An 85-year-old woman was beaten to death decades ago. Cops are finally reopening the case, as her daughter shares theory
Police in Washington County, Oregon are reopening an investigation into the brutal 1994 murder of an 85-year-old woman.
Veta Hardebeck was found dead outside her home on a rural Oregon farm in February 1994. Police originally believed the woman died from a medical condition or accident, but an autopsy later revealed she was murdered.
No one was ever arrested.
Now, local authorities are reopening the case after receiving a $14,000 grant from the Oregon Cold Case Investigators Association, the Washington County District Attorney’s Office said in a statement.
Investigators will use the funds to submit multiple items to a private lab for “advanced DNA testing and analysis,” the district attorney’s office said.
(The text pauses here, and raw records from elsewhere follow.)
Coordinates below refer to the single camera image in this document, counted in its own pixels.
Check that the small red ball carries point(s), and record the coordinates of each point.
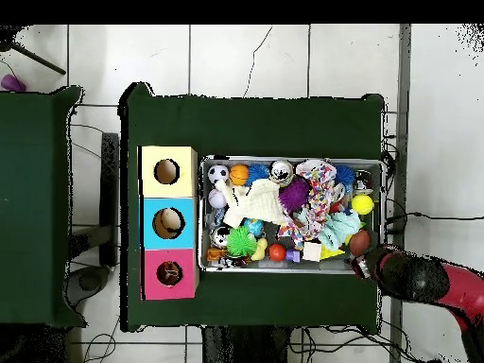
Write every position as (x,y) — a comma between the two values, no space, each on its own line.
(277,252)

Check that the blue spiky ball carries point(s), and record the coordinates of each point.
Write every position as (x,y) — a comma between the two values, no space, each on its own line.
(346,175)

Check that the cream knitted cloth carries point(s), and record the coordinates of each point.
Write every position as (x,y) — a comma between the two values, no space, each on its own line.
(253,203)

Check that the green cloth side table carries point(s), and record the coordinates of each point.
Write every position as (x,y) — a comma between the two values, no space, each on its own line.
(38,151)

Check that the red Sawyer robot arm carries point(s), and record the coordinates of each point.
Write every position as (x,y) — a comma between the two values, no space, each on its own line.
(431,280)

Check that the wooden box with three holes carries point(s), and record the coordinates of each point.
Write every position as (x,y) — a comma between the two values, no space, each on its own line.
(147,227)

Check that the plain wooden cube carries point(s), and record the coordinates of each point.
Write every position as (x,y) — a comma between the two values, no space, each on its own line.
(312,251)

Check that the purple spiky ball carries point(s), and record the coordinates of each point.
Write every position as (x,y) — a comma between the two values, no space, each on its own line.
(293,195)

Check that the green fuzzy toy with eyes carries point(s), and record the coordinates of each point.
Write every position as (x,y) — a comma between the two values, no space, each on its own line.
(240,242)

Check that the black tripod leg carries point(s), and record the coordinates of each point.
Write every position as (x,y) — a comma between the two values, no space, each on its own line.
(38,59)

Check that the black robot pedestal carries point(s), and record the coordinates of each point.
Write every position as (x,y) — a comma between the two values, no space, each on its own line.
(249,348)

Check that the orange striped tiger toy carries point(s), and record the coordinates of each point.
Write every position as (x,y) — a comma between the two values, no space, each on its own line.
(168,273)

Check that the yellow ball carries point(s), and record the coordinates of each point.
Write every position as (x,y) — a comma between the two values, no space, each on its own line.
(362,204)

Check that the clear mesh bin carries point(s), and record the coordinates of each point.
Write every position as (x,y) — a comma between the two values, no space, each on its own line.
(203,227)

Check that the dark red ball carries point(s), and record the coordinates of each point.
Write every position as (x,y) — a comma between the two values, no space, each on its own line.
(360,242)

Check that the small soccer ball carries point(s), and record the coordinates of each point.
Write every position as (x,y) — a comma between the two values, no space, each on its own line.
(218,172)

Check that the small orange basketball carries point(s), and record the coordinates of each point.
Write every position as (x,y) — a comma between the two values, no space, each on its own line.
(240,175)

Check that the light teal knitted cloth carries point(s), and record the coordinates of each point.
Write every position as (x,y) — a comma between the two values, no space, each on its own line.
(339,227)

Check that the purple plastic cup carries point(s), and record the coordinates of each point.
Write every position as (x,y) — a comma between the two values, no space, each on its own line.
(11,83)

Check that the colourful patterned cloth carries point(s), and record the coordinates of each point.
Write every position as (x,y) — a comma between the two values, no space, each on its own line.
(319,193)
Hardebeck’s daughter, Caroline Ledbury, told local outlet KGW 8 that she found her mother “lying on the concrete.” Ledbury believes someone “severely beat her to a pulp,” but tried to make it look like an accident.

“There’s a kitchen window; they had knocked her through the kitchen window,” Ledbury said. “They knocked her so hard in the kitchen window that it broke the glass, and the glass had penetrated her skull and sticking up out of her skull.”
“Whoever murdered her laid her down, put her head on a hunk of wood, like she’d fallen back and hit her head on the wood is what it looked like,” she added. “Folded her arms like this and piled them full, these hunks of wood.”
Ledbury said her mother, while “always busy,” was too frail to have carried that much wood.
“My mom was 85 years old, had a wood stove,” she told KGW 8. “She’d carry one stick of wood in at a time to stock that stove. That’s all she could handle.”
Ledbury told KGW 8 she believes a family member killed Hardebeck after she refused to give them money. Now, the loving daughter says she’s worried that too much time has gone by and investigators will struggle to find her killer.
“It seems like so much of the stuff that you could prove is now gone,” she said. “It started fine out there. Everybody was really attentive; everybody was there every day for us trying to get us as many clues and everything, following every lead.”
Washington County District Attorney Kevin Barton says investigators are committed to solving all cases, no matter how old they are. The department also recently solved a 1988 cold case, with a husband eventually found guilty of murdering his wife.
“No matter how much time has passed, we want victims and perpetrators to know that we will continue to work to solve these cases,” Barton said in a statement.